Exercise description ▸ Your output should be the line with "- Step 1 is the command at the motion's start" followed by every remaining line of the entries, reproduced exactly.

Provided data ▸
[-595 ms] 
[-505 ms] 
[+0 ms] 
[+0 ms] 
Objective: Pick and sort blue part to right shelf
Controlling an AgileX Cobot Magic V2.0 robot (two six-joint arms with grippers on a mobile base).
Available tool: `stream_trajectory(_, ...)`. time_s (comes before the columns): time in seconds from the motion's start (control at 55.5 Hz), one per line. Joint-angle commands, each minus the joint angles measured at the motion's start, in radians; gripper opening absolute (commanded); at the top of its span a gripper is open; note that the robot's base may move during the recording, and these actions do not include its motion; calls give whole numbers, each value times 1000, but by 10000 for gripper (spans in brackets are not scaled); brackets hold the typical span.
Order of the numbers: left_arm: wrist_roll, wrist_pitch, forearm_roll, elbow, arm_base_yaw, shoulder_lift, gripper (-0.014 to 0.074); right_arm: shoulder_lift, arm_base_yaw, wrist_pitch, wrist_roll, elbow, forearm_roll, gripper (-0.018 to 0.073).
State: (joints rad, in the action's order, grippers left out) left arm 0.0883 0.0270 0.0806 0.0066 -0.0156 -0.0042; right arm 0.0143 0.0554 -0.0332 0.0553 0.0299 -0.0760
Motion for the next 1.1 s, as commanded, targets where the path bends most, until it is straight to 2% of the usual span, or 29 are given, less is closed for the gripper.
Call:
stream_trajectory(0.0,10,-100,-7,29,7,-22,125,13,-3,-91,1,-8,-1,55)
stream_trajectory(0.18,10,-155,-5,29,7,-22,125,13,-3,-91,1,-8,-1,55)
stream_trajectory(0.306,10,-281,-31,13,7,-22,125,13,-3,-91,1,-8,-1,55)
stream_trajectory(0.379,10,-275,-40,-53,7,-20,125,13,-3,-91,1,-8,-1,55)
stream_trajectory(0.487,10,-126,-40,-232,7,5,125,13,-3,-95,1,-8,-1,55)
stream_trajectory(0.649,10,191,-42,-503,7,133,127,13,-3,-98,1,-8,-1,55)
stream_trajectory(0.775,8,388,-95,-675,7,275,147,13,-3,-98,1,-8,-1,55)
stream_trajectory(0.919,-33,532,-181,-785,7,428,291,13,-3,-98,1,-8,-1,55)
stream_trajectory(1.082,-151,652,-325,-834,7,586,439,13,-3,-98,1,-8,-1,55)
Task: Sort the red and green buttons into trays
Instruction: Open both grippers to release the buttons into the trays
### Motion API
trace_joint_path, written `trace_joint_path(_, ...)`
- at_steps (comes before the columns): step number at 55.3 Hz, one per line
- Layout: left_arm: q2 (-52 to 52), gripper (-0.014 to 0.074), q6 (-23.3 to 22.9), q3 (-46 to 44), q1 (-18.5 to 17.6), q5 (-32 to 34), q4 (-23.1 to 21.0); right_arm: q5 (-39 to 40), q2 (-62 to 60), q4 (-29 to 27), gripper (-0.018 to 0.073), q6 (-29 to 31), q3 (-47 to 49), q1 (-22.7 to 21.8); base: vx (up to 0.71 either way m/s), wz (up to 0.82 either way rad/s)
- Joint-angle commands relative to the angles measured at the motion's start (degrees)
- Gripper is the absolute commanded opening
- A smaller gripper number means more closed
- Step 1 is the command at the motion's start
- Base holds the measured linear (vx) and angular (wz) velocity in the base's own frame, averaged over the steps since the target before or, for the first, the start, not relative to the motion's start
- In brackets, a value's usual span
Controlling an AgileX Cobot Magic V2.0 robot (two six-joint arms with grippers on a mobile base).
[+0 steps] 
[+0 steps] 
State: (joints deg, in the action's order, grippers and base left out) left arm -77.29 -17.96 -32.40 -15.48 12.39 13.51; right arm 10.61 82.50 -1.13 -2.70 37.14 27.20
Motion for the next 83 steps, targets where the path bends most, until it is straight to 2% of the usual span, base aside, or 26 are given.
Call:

Answer for the task ▸
- Step 1 is the command at the motion's start
- Base holds the measured linear (vx) and angular (wz) velocity in the base's own frame, averaged over the steps since the target before or, for the first, the start, not relative to the motion's start
- In brackets, a value's usual span
Controlling an AgileX Cobot Magic V2.0 robot (two six-joint arms with grippers on a mobile base).
[+0 steps] 
[+0 steps] 
State: (joints deg, in the action's order, grippers and base left out) left arm -77.29 -17.96 -32.40 -15.48 12.39 13.51; right arm 10.61 82.50 -1.13 -2.70 37.14 27.20
Motion for the next 83 steps, targets where the path bends most, until it is straight to 2% of the usual span, base aside, or 26 are given.
Call:

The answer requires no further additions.